Hacker News new | ask | show | jobs
by jackfraser 2635 days ago
> Or alternatively offering something like $100 for four hours to do lifestyle street shoots.

I personally think that's not a terrible offer. $25/hour to stand around clicking pictures? It's a lot easier than most work people do for minimum wage, first, and secondly it's not like you have massive film costs or need a ton of technical knowledge anymore. 99% of the shots people want can be accomplished with stock or relatively cheap lenses, too; you don't have to be a gear-head who spends all their profits on their kit for no appreciable difference in how much people are willing to pay.

Most of us don't have $500-1000 to pay a photographer so we simply don't bother and rely on friends and family for it. I might consider getting professional pictures of my family if it didn't cost the obscene amount that it does. There's probably a market on the volume, low-cost side that simply isn't being tapped because photographers are often such dilettantes.

For someone who wants to break into photography, finding a steady supply of low-paid jobs to build up the portfolio and their name recognition for word-of-mouth marketing is probably the best way to go. You wouldn't want to be running at these wage levels for more than a year, but to start, well, there's certainly worse paths.

2 comments

>$25/hour to stand around clicking pictures?

I'm going to assume good intent but that's an incredibly condescending remark. Just so you know.

How about if I offer a trained developer $25/hour to write me some software? It's just sitting and typing.

Depends where you are.
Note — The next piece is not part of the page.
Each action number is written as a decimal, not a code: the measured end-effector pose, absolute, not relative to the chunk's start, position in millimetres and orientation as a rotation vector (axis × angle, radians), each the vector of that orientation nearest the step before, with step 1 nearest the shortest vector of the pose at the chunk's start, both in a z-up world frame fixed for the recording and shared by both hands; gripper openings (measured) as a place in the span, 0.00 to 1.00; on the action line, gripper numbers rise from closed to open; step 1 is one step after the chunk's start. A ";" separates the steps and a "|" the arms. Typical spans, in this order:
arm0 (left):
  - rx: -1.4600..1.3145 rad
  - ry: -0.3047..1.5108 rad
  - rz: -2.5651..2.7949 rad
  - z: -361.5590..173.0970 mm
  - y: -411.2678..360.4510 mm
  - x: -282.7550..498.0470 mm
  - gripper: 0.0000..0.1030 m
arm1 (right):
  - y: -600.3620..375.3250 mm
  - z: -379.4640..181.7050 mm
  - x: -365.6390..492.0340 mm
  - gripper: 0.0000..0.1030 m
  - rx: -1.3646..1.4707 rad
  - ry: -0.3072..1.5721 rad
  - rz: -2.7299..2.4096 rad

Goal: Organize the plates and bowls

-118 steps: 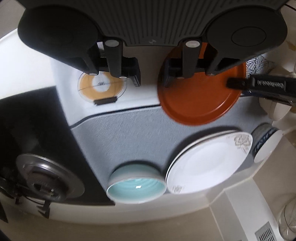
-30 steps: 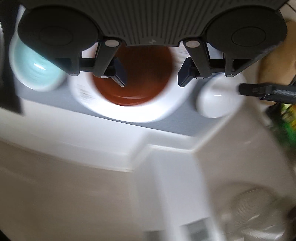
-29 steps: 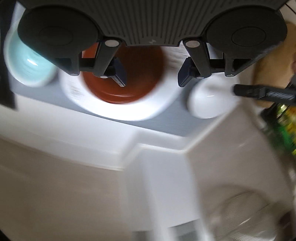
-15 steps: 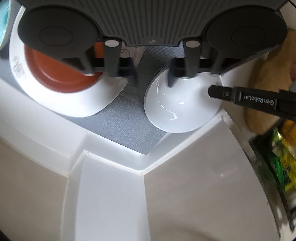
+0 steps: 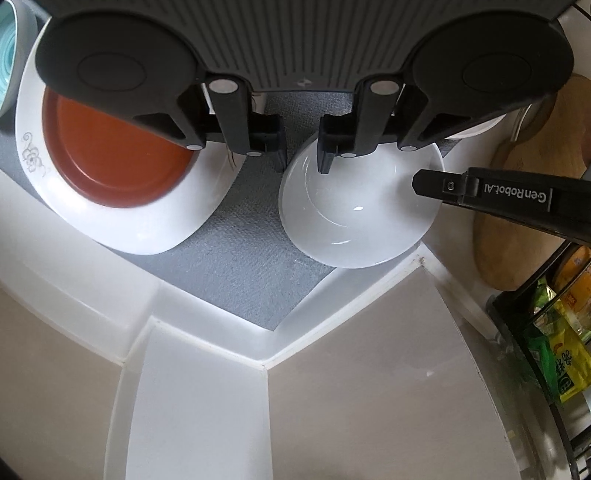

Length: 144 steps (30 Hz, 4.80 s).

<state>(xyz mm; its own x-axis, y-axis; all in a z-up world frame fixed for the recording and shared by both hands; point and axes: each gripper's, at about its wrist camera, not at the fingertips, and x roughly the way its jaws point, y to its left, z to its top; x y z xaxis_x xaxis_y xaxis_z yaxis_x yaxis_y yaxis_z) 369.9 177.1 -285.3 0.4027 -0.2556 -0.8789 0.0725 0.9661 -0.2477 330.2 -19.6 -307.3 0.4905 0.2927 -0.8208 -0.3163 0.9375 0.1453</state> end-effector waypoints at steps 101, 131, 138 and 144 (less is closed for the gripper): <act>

Pretty sure I've made under $25/hr most of my development career. And that was just fine, in the Atlantic City, NJ area, because the cost of living was pretty low and I had no interest in moving or commuting to a big city.

EDIT: Although I guess it might've been a bit more if you include the value of health insurance and such.
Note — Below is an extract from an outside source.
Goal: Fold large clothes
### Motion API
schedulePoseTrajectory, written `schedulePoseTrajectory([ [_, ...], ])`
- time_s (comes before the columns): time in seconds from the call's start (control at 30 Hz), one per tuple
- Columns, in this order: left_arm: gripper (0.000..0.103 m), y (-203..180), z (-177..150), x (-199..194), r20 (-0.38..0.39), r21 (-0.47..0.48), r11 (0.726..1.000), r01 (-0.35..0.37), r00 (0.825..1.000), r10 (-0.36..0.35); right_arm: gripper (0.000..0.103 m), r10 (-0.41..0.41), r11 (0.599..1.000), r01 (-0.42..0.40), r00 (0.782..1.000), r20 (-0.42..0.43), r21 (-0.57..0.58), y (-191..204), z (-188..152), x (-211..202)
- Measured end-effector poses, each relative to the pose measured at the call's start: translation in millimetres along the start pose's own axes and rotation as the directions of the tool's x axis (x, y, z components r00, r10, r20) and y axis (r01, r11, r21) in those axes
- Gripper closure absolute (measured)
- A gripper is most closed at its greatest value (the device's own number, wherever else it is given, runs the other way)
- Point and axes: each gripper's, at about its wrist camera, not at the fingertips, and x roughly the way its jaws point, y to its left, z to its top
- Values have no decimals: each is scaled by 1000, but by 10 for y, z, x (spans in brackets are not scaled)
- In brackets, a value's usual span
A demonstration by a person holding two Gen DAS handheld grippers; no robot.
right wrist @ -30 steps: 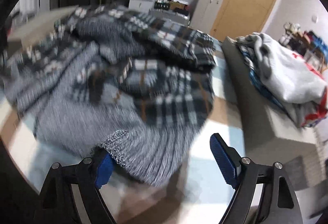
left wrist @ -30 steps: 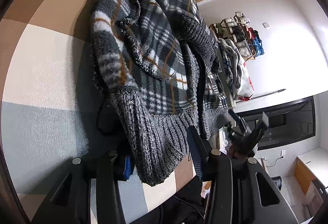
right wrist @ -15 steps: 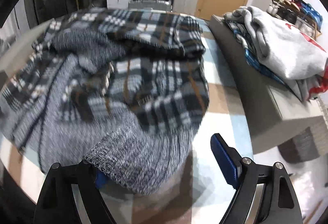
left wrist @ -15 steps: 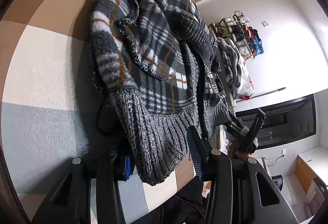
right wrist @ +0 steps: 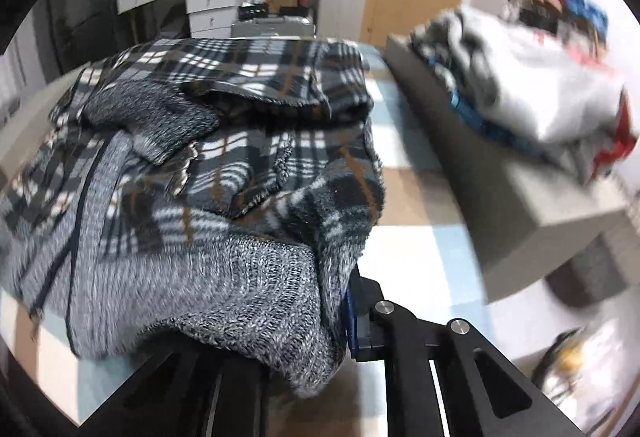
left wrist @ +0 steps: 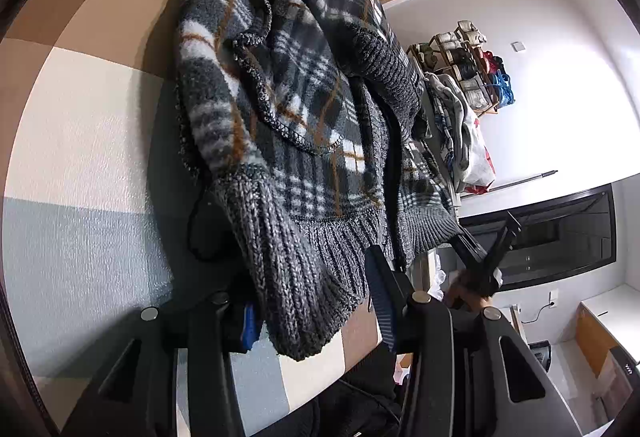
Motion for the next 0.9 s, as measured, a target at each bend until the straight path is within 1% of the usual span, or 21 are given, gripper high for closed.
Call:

Why do you assume that the parent was talking about your photography ability, and not their own?
They were talking about the act in general.
It's almost never a good idea to start by charging less. The people who don't want to pay your rates are just looking for the easiest excuse and weren't going to become customers anyway.
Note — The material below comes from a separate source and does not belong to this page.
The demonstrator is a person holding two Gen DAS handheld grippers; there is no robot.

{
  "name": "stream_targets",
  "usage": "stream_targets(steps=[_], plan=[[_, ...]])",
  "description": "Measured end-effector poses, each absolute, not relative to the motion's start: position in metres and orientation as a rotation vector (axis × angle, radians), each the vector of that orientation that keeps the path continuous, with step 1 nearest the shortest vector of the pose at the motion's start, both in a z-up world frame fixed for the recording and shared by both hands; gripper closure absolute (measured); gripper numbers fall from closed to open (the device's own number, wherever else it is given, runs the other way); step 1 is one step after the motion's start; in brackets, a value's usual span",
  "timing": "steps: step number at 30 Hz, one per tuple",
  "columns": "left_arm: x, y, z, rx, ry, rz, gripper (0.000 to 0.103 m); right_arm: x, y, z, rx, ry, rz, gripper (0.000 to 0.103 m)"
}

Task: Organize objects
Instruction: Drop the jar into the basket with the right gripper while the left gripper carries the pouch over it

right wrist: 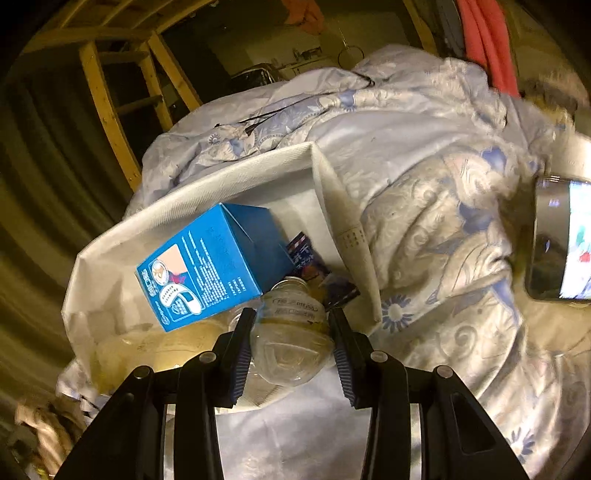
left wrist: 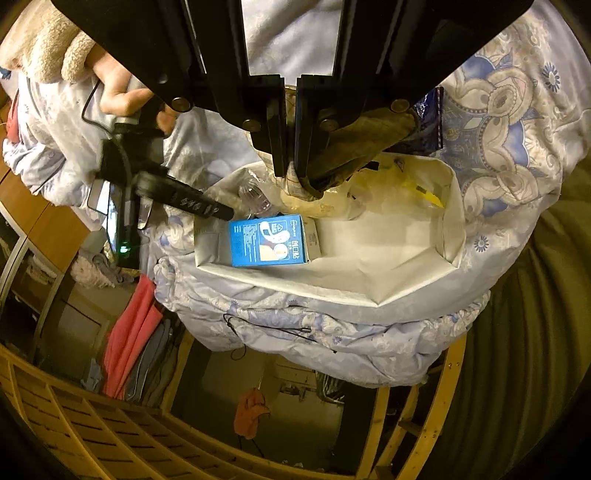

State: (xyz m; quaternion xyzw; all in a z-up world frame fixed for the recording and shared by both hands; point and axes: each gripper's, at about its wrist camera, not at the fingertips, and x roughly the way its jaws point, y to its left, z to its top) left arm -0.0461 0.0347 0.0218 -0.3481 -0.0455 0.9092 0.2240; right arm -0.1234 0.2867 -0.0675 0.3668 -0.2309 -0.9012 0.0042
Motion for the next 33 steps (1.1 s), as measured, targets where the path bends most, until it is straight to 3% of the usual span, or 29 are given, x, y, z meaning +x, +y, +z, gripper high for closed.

The bulk of commercial photographers' work are weddings. A run-of-the-mill wedding probably costs about 50k, so to have nice pictures from it you'll spend maybe 10% (?) on a photographer. So 5k for a day and a half of work? This puts a lower bound on other photo shoots as well, since there is never going to be a shortage of weddings.

I'm not sure exactly how to interpret "the bulk of commercial photographers' work are weddings".

Do you mean by total revenue, or for a given photographer?

I ask because in general people who do weddings tend to focus on those almost exclusively for their income (the same is true for some of the other categories I mention below).

The way I think of it is that there are perhaps only a few sources of steady income that pays a livable salary with photography:

- weddings

- headshots

- real-estate

- advertising / marketing

In many cases either photographers are being asked to do more these days (e.g. write the editorial that the photographs go with) or people who wouldn't traditionally have photography as part of their job are being asked to do the photographic work on top of their existing responsibilities (e.g. journalists who are asked to bring a camera along and snap some shots for a story).

[EDIT: I am not sure where the day and a half of work figure comes from, either. It is typical for something like an edited/touched-up photo album to be delivered a few weeks after a wedding shoot, with the photographer doing a few shoots in between and then sitting down and editing several in a batch over the course of a week or two until they are happy with the results.]